An oncology specialist, Girgis said he’s conducted “thousands” of robotic surgeries over his career, and he explained that he also tries to encourage his skeptical patients to think of the robots he works with as being tools.

“These tools of the robot just happen to not be straight,” Girgis said. “They happen to have wrists and elbows associated with them. So the functionality of these tools are much greater and are controlled by my hands through a computer to the robot. But they are still controlled by my hands.”

Girgis said robotic surgery was introduced in the early 2000s and has been an integral component of patient care at UCLA Health for more than seven years. About 80% of the surgeries Girgis conducts today are done using a robot, and his work focuses often on oncology procedures involving the pancreas, liver, stomach and esophagus.

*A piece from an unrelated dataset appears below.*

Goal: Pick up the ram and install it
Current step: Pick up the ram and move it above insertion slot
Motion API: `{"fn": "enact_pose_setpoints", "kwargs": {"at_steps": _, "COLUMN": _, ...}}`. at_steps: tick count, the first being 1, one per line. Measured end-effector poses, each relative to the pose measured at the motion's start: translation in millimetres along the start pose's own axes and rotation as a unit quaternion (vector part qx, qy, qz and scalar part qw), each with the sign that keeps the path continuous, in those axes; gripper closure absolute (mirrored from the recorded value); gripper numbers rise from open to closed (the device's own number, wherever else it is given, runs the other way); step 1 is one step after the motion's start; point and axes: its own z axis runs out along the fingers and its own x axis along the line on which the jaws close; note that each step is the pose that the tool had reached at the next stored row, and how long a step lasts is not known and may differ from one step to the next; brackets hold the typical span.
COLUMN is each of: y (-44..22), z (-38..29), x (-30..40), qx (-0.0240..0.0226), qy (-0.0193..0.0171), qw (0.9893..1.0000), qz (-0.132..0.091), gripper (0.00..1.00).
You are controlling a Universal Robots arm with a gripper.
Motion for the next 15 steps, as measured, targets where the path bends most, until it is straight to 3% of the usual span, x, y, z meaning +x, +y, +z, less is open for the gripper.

But robotic surgery at UCLA Health is used for a range of specialties, including thoracic, cardiac and neurologic procedures.   

“Cardiac surgeons are doing valve replacements robotically now,” Girgis sad. “That’s something that was unimaginable for many years.”

Girgis made it clear that robotic surgery, which makes use of 3-D cameras and much less invasive incision sites, provides a host of positives for patients.

“The benefit is really enhanced recovery,” he said. “There’s less pain, less trauma to the tissues in the abdominal wall, less blood loss and shorter hospitalizations, while not compromising the conduct of the operation.”

Girgis noted that UCLA Health makes use of the dominant robotic surgery platform available now in the U.S. – da Vinci surgical systems made by the Sunnyvale-based tech company Intuitive.

“There are other platforms out there, and eventually those will be introduced,” he said. “I’m confident the cost of these instruments and the cost of the platform are going to significantly go down as more competition is introduced. … Just like everything else: When you encourage competition, it drives price in a favorable way for hospital systems.”

Children’s Hospital Los Angeles

Emergency room visits are never any fun, but they can be especially difficult for children.

“It’s tough to wait when you’ve got your child – or perhaps multiple children who are with you – and you have no idea how long you’re going to wait,” said Omkar Kulkarni, the chief transformation and digital officer at Children’s Hospital Los Angeles. “So what do you do? You walk up to the nurse and say, ‘How long is it going to be?’”

Kulkarni said Children’s Hospital Los Angeles went live with an AI-driven app called MyVisit at the beginning of this year, created in large part to answer that very question.

Making use of AI to analyze current, historical and even contextual data – meaning the tech considers whether a patient came in for an urgent issue or something less severe – the MyVisit app will provide families with real-time estimates, according to Kulkarni.

“Not of their entire time in the ED,” he clarified. “But how long you’ll be waiting for the next thing. ‘You’ll be waiting this much time to see a nurse,’ and ‘You’ll be waiting this much time to see a doctor.’ The accuracy of this thing is over 95%, which is amazing.”

Kulkarni noted MyVisit has a number of other features, including insight about why certain labs have been ordered or what certain test results mean, as well as perspective about care providers. The app is available in a range of different languages.

“What’s amazing is that’s it’s been used incredibly well,” Kulkarni said. “We’re seeing about 70% of the families in the emergency department use this app … with lots of families using it in Spanish and other languages.”